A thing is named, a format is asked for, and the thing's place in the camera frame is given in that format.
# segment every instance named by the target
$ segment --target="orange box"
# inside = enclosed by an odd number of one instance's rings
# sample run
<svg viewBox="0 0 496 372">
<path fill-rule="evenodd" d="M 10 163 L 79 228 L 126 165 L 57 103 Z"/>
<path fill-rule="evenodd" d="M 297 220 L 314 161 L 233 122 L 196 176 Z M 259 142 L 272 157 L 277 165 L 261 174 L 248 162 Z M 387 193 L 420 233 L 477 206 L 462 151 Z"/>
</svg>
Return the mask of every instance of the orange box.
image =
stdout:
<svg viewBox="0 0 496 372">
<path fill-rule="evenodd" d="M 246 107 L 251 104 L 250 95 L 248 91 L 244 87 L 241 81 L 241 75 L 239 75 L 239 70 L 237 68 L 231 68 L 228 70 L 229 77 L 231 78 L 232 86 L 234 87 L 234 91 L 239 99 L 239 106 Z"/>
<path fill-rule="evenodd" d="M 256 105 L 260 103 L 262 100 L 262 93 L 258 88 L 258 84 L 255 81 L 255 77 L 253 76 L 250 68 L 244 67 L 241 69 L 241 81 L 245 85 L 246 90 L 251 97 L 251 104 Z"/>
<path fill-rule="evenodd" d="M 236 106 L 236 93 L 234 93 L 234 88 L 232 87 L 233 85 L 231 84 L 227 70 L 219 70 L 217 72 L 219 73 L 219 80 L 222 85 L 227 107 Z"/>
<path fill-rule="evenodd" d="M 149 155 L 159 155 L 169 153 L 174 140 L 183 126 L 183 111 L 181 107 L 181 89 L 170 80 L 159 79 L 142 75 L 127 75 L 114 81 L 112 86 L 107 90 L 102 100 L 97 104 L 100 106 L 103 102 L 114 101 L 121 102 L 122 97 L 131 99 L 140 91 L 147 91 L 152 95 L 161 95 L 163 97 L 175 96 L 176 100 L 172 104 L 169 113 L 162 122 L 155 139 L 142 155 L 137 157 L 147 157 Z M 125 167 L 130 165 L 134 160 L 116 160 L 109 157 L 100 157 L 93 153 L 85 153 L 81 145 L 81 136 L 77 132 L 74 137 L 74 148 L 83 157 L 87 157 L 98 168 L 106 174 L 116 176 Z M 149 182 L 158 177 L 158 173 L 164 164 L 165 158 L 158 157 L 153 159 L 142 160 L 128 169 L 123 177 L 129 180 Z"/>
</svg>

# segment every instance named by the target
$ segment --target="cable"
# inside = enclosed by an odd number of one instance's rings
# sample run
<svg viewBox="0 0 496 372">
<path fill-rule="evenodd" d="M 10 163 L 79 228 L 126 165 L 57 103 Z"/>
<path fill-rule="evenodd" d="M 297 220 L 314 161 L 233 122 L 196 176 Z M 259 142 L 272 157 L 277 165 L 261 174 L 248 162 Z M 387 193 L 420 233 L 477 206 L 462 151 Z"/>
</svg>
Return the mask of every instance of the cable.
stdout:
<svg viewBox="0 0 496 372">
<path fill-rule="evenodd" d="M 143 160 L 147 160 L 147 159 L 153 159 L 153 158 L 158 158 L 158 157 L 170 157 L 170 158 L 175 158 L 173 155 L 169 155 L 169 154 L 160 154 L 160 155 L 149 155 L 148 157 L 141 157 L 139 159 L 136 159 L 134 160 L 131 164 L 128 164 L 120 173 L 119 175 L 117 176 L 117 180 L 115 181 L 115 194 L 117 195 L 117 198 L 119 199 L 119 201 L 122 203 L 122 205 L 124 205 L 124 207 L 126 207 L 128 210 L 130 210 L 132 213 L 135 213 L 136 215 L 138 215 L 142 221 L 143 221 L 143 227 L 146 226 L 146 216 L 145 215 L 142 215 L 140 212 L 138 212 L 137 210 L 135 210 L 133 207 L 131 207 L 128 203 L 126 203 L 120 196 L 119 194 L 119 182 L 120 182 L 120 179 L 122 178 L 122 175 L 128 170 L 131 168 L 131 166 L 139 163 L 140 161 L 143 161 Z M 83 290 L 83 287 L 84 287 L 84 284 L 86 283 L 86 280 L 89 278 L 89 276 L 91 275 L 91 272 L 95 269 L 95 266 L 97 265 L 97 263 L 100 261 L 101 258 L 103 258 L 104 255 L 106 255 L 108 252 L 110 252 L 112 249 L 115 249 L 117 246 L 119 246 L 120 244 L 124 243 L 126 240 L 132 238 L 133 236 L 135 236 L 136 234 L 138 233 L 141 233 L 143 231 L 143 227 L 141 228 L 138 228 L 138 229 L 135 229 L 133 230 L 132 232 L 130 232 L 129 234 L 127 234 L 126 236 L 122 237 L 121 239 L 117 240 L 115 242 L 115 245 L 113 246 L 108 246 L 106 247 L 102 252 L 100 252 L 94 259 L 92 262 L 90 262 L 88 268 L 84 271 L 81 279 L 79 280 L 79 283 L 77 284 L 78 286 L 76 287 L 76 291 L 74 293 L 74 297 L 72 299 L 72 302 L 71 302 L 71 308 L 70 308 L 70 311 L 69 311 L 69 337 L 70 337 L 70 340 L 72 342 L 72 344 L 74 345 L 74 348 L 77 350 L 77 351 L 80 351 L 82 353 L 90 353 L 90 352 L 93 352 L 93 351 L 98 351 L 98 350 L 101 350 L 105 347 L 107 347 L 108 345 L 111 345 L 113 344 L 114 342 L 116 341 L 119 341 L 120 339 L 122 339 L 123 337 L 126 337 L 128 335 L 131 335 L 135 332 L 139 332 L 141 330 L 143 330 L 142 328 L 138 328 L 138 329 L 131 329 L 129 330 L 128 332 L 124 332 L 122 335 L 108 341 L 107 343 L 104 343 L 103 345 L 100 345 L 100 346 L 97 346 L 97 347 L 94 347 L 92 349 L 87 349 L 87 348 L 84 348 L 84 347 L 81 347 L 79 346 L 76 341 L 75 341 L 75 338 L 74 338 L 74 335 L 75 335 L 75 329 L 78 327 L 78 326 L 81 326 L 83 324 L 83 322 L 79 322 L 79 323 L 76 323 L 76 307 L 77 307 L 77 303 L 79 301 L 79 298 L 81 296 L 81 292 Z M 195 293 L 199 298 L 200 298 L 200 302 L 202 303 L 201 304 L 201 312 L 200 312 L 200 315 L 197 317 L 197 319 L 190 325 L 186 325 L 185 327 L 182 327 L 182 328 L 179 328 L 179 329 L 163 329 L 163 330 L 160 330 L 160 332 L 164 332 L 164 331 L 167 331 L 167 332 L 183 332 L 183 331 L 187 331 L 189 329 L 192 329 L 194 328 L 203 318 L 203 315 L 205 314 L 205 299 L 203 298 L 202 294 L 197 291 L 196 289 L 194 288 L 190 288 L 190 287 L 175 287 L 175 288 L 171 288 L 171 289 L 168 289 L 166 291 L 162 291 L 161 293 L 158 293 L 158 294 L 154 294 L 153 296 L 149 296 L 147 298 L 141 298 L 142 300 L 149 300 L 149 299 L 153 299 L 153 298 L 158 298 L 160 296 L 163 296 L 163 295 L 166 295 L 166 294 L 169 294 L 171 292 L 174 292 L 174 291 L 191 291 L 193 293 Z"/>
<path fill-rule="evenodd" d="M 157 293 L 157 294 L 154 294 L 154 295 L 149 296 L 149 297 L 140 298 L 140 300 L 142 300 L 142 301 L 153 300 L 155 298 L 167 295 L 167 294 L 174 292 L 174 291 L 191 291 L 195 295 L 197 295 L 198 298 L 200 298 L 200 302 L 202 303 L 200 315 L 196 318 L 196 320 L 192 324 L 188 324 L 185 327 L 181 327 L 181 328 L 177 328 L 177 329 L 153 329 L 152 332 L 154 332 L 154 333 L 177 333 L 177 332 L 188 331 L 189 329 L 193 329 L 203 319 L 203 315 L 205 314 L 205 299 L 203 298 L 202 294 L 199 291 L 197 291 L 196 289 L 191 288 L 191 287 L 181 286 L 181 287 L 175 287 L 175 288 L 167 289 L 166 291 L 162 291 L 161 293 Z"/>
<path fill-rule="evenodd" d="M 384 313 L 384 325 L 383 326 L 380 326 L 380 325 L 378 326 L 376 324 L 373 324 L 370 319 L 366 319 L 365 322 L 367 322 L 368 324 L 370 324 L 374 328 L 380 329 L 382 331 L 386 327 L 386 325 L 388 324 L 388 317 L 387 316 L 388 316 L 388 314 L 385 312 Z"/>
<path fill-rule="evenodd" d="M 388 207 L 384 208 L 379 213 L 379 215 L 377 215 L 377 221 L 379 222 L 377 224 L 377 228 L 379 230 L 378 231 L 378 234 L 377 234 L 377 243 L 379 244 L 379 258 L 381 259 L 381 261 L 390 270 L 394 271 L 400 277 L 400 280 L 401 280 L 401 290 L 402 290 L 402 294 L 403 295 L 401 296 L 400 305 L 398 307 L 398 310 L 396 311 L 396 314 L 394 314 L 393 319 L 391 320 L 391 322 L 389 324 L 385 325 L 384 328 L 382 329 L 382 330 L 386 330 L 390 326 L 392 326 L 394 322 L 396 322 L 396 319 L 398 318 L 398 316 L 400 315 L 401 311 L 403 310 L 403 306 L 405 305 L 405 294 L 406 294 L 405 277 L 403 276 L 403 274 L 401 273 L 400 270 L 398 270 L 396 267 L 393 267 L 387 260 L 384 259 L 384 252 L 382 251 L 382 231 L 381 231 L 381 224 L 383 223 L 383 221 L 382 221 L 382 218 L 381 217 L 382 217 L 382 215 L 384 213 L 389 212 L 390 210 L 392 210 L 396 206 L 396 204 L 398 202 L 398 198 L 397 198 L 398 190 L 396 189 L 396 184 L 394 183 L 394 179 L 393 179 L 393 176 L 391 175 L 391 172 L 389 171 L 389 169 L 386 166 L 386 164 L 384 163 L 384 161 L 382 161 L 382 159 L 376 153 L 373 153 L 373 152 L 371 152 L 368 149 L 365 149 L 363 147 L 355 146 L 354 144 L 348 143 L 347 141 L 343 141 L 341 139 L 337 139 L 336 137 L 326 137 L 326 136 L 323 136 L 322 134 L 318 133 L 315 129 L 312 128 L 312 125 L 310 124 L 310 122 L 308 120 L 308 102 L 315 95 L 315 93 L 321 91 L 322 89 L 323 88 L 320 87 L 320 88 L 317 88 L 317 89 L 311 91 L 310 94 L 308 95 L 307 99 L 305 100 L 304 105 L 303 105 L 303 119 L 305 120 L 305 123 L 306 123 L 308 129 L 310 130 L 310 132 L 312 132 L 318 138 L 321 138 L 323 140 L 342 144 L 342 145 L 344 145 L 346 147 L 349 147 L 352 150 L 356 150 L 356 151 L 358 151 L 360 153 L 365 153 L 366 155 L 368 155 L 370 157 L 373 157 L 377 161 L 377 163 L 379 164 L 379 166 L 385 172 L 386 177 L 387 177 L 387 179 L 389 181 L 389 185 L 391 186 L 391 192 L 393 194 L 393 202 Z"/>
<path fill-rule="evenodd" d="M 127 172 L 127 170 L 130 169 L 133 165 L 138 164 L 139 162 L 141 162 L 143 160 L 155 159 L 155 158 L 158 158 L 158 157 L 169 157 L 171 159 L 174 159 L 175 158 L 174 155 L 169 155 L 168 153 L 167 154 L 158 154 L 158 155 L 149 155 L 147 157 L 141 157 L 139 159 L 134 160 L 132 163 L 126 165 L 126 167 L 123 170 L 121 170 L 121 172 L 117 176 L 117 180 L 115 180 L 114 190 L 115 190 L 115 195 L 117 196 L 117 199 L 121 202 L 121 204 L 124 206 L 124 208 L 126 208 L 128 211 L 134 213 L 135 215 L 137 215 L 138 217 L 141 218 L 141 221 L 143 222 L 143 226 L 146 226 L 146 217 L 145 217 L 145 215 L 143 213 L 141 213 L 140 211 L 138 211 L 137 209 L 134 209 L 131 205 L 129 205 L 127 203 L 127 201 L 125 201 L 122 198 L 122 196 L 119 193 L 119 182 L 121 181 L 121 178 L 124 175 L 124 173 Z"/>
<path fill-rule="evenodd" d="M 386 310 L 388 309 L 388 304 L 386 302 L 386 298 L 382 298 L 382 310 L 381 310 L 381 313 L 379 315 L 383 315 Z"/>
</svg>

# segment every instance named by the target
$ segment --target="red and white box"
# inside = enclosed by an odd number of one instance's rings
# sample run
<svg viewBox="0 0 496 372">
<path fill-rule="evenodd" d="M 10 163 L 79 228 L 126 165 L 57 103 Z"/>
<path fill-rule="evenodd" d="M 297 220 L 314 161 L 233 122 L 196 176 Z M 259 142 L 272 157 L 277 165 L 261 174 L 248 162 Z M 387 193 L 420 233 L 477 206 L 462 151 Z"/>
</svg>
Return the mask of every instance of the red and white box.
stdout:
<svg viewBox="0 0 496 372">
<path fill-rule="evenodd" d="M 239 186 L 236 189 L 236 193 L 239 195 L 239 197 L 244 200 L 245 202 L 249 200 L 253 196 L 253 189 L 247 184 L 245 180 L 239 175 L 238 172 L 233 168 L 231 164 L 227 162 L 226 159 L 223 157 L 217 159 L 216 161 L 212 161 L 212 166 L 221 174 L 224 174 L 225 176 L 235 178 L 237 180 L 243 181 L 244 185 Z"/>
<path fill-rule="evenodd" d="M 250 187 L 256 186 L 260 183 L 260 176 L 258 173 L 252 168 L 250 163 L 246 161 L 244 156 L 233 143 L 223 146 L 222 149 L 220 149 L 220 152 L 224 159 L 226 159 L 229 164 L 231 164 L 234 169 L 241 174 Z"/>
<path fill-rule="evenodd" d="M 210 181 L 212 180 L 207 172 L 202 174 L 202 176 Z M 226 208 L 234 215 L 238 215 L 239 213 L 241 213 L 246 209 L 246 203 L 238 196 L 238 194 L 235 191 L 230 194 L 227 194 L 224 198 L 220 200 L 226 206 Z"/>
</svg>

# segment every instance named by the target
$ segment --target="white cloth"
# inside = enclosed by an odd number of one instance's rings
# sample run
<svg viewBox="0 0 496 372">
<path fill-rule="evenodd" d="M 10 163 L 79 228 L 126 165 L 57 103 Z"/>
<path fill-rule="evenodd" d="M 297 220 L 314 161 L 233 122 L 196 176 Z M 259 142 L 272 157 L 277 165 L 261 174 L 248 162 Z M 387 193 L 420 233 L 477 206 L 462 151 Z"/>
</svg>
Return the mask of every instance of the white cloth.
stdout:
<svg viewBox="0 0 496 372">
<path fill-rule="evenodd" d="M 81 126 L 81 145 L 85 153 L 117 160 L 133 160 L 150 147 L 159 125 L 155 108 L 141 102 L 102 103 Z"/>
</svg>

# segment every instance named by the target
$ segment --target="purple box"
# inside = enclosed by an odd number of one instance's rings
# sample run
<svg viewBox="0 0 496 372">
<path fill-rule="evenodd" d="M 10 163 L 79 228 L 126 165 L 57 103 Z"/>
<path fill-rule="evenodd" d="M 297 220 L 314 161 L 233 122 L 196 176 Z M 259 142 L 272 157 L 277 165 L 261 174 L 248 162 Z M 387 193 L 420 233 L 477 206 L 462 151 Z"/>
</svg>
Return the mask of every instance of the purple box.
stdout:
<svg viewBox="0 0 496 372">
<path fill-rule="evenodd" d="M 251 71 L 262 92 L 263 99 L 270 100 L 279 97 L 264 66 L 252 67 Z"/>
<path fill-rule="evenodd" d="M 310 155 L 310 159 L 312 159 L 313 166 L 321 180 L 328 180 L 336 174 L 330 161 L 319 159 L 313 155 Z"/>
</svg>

▶ _Task objective_:
Whenever a line of the records holds the string "purple", pick it out and copy it.

▶ _Solved exercise_:
$ segment --target="purple box"
Return the mask of every instance of the purple box.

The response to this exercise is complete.